Reference: posted by: vejeestu on 7/10/00 to Kirpal Singh Satsang Club; Messages number 508-511
The following article by Radha Krishna Khanna, is reprinted from April 1978 Sat Sandesh. R.K. Khanna was a lawyer and very close disciple of Baba Sawan Singh. He was very involved in the drafting of the early Beas wills of Hazur, though he found himself out of the loop when the will was created through which his Beas successor was purportedly named. Although, he remained somewhat involved with Beas for a time, eventually he became closely associated with Sant Kirpal Singh as lawyer and literary advisor. In a day or two I shall post his rememberances of Sant Kirpal Singh found in the Ocean of Grace Divine. Eventually, I will post several other articles by him found in Sat Sandesh in the late seventies.
I was born eighty-two years ago in Multan which is now part of Pakistan. This city has the reputation of having been the birthplace of many Saints and holy men, and there are many shrines indicating that they flourished there. They are revered by Muslims and Hindus alike. The most famous shrine is that of Prahlad whose father was a king and who did everything in his power to force his son to worship him as God. In spite of all sorts of drastic actions and chastisement, Prahlad survived and became a Saint, while his father was finally slain at the hands of Lord Vishnu who took on the form of a lion.
When I began my law practice as a young man, I was an agnostic like so many young people. I doubted the existence of God, and scornfully spoke about Saints as frauds. It was very fashionable in those days to talk like that if one had been given a western education. I had taken my M.A. and LL.B. at Government College. When I was about thirty-five, an old classfellow and friend of mine came to Multan as the additional Session Judge. As a lawyer I had toappear before him, and having been his friend for a number of years, I visited his home. There he invited me to attend Satsang on Sundays. Very reluctantly did I accept. I went out of regsard for my friend.

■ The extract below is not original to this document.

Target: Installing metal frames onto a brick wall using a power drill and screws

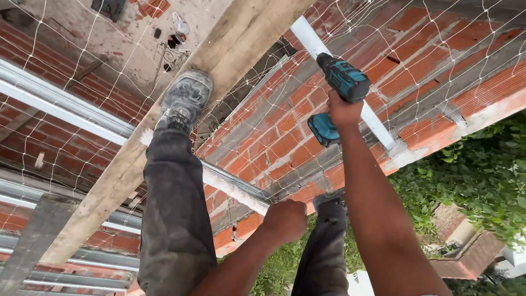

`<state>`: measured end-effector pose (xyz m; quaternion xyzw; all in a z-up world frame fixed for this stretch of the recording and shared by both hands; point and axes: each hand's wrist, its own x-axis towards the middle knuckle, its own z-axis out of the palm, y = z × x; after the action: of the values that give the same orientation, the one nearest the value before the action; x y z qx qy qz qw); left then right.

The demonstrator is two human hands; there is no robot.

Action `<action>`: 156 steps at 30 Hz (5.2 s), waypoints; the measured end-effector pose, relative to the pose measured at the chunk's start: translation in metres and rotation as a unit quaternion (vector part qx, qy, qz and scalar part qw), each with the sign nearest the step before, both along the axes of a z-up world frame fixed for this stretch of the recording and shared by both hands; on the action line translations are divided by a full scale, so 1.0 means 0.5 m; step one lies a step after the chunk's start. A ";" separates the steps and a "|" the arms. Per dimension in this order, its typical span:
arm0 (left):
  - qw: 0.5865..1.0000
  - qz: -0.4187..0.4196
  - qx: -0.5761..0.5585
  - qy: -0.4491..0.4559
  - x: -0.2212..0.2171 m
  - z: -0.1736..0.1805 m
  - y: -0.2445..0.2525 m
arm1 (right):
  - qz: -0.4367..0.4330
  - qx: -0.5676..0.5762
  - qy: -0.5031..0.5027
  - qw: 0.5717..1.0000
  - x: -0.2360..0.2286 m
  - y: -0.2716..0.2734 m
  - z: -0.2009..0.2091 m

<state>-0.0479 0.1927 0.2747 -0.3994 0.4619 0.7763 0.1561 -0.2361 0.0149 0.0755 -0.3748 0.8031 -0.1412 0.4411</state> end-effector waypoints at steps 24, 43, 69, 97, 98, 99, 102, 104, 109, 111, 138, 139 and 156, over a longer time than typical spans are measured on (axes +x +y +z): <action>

He was a disciple of Hazur Baba Sawan Singh Ji, and would talk about him. He gave me a book written by Dr. Juliann Johnson, "With A Great Master in India". I read it. On the front page there was a photo of Hazur, and I was greatly attracted to it. I decided to go to see himthere was no intention whatsoever of becoming his follower, I was just filled with curiosity. When I had dysentery and fever. But somehow that curiosity was so forceful that in spite of this illness I took the night train to Beas. There I found another friend of mine, who said, "You are just in time; Mahaharaj Ji is going to hold Satsang." I thought to myself, "Well, I suppose I better attend, but I have not come for satsang. I have only come to see what sort of person lives here whom people regard as a Godman." At the very first sight of the Master my whole attitude changed, my whole being changed. I had come to scorn, and stayed to worship.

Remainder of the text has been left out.